Singing from the same songsheet
WHEN Simon Maher left his beloved Phantom FM radio station two years ago, there was a lot of ‘moping and swearing’ about what he’d do next.
The radio entrepreneur readily admits he had no choice but to leave when he did.
Having started his career with pirate station Coast FM in the 1990s, from a shed at the end of his parent’s garden in Dublin’s Ballybrack, he finally ‘made it’ with the birth of indie music station Phantom.
But when Denis O’Brien’s Communicorp decided to invest in Phantom, Maher felt duty bound to vote against it. “I just didn’t think it was the right thing for the station, so a month after we moved into their Marconi House [which also houses Newstalk and Today FM], I got my marching orders.”
He left with about 10-15% of his original investment in Phantom but, along with other investors, he had pumped almost €1.5m into the start-up, so it wasn’t exactly a great money-spinner.
“There were a lot of clouds hanging over my head after that, but when they eventually cleared, I knew I still wanted to be involved in radio.”
So he set about his next project — the FM/online radio station 8radio.com which launched at the end of March.
While it broadcasts online 24/7, Maher secured an FM licence to broadcast in Cork (106.7), Dublin (94.3) and Limerick (105.5) at the weekends, until Jul 7.
“It’s really just a phase to test the water and we always said we’d give it a year and see how it went.”
The tagline — ‘Playing the music we like’ — says it all: “I really wanted to get back to making radio that was fun again. The fun had gone out of it.”
Phantom, he says, started out with a group of friends playing their favourite songs and 8radio emulates those early days of Phantom — but with a lot of contemporary music mixed with both indie and mainstream classics.

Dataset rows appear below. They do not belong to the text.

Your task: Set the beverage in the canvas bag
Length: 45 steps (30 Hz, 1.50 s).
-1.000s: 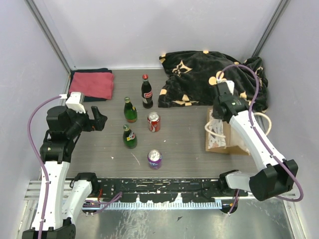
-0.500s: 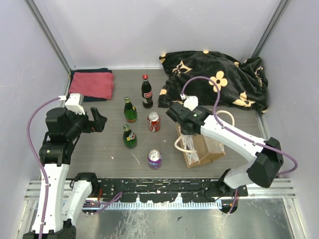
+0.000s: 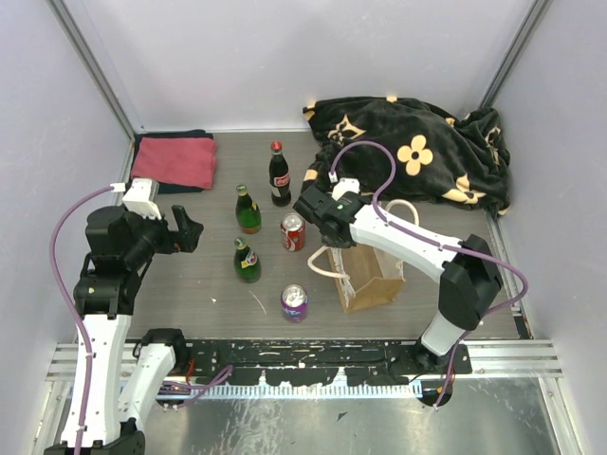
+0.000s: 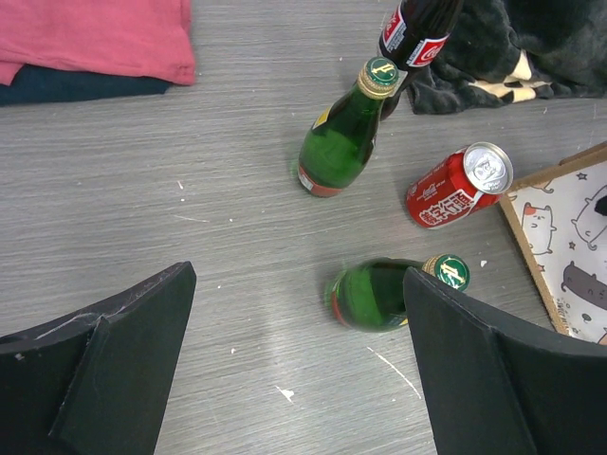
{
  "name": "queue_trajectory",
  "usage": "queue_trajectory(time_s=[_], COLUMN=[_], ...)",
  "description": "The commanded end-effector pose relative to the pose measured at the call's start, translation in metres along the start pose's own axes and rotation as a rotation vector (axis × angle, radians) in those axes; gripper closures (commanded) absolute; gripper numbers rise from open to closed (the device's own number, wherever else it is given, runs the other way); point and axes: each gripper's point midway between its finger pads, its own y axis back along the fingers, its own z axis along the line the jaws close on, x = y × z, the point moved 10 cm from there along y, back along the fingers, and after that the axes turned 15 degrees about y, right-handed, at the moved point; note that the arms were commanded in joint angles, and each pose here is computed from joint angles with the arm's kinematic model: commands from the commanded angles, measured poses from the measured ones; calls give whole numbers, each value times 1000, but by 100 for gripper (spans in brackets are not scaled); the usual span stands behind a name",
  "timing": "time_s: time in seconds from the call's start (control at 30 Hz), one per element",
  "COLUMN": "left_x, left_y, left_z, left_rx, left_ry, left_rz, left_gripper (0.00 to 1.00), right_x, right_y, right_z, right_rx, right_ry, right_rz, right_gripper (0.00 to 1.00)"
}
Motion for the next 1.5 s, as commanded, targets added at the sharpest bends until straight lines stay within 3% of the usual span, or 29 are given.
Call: queue_trajectory(time_s=[0.0, 0.17, 0.2, 0.33, 0.43, 0.5, 0.73, 0.83, 1.03, 1.27, 1.47], left_x=[2, 3, 3, 4, 7, 8, 9, 8, 11, 16, 15], left_y=[3, 4, 4, 6, 5, 4, -3, -3, -4, -4, -7], left_z=[0, 0, 0, 1, 1, 1, 2, 1, 2, 3, 2], left_rx=[9, 7, 8, 7, 13, 20, 20, 21, 21, 22, 22], left_ry=[-7, -11, -13, -20, -19, -14, 23, 27, 34, 45, 76], left_rz=[4, 4, 3, 5, 11, 20, 45, 46, 56, 67, 74], left_gripper=[2, 2, 2, 2, 2, 2, 2, 2, 2, 2, 2], right_x=[-17, -18, -20, -29, -39, -46, -62, -58, -33, -7, 7], right_y=[-3, -13, -13, -5, 17, 33, 87, 94, 74, 41, 12], right_z=[13, 23, 24, 24, 17, 7, -39, -63, -101, -136, -139], right_rx=[-10, -13, -11, -13, -38, -48, -23, 18, 57, 78, 63], right_ry=[-158, -236, -232, -180, -159, -158, -144, -76, 77, 127, 136], right_rz=[-61, -58, -58, -67, -124, -170, -311, -297, -188, -121, -87], right_gripper=[99, 99, 95, 50, 27, 20, 19, 20, 20, 20, 21])
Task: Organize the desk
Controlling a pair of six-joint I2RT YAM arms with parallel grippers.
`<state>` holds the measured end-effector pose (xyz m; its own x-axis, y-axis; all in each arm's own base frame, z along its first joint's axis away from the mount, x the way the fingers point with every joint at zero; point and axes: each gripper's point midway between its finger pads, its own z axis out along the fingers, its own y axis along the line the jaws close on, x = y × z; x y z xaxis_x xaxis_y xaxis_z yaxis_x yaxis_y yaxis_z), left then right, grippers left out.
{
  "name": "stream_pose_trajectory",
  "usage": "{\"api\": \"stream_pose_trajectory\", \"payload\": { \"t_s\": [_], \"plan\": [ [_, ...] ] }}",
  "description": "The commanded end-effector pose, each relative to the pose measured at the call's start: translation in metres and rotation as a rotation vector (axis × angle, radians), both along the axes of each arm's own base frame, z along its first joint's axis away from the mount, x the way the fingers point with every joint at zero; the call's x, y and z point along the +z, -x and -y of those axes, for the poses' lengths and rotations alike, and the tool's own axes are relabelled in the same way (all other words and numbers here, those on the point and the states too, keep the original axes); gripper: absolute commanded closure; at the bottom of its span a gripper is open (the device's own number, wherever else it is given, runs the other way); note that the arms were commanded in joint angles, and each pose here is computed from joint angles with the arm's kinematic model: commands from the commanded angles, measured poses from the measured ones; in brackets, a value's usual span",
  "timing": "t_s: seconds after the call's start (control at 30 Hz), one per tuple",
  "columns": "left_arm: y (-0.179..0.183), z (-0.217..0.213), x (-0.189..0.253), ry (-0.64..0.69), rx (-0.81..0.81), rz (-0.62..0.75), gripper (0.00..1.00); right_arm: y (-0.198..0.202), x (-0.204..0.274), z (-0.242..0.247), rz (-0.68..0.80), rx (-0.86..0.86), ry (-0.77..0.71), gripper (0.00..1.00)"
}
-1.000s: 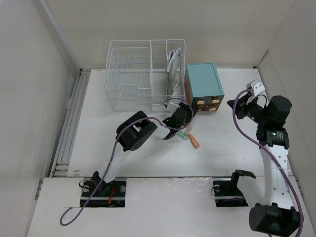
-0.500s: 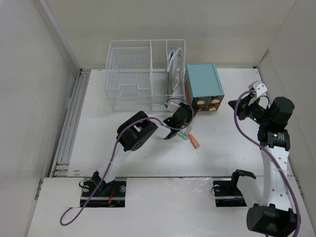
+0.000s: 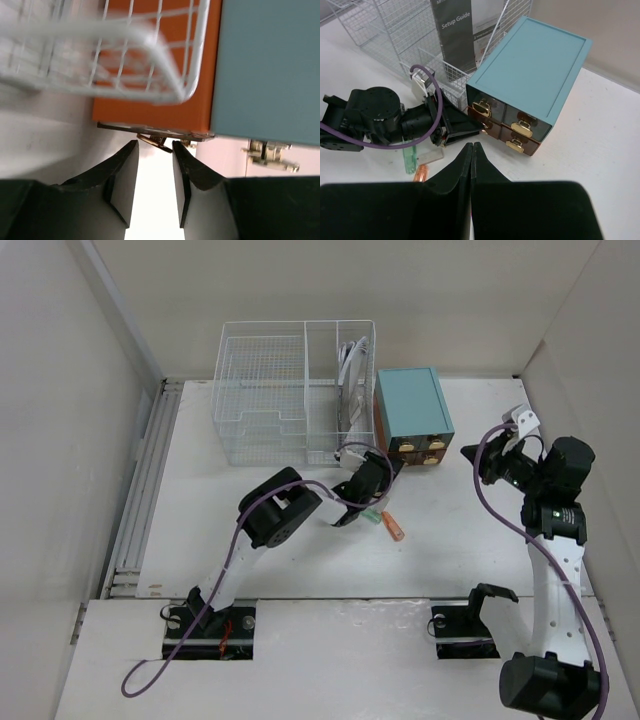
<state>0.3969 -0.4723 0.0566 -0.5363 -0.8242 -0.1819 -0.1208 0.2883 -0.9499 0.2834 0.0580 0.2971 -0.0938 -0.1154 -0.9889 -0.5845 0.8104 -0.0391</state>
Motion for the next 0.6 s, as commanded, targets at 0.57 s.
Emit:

The online element of the station brings huge potential — even if the broadcasting licence isn’t renewed, there are always the options to seek a place on digital and cable TV/radio platforms, and Maher says the app is already proving popular.
“We get much more response now via social media and email than on the texts — it just shows how things have moved on.”
As a part-time lecturer in radio and digital media at Ballyfermot Senior College, Maher was able to canvass his students about how they listened to radio today.
“One of them told me he listened to a station in Australia when he went to bed, and nobody really had what we’d call a radio ‘set’ anymore — it was all on their smartphones.”
But in general, he discovered, they listened to very little talk radio and preferred, instead, to listen to their MP3 players, or streaming services ‘on shuffle’.
“That’s it,” I thought, “how about a radio station that mirrored listening to your music on shuffle with a human deciding, rather than a machine? You might get the odd song you don’t like, but in general, you’d be going ‘Wow, I love this one!’”
He says the format is a mix of JackFM in the US and BBC 6 Music, and the audience they are attracting are in the 20-50 age group — which is a very broad range in radio terms.
A typical playlist could mix Kate Bush with Stevie Wonder, and OK Go with Tears for Fears. The online presence, especially with an audience accessing the station via its own app and other radio apps, means 8radio can see exactly who is listening and when. “I make a conscious decision not to watch that when I am on air,” says Maher. “It can be very distracting when you play one song and it goes up 5%, and it falls 5% for the next one!
“But I like the fact that we can now be driven by what the people like, rather than by what research tells us the people like.”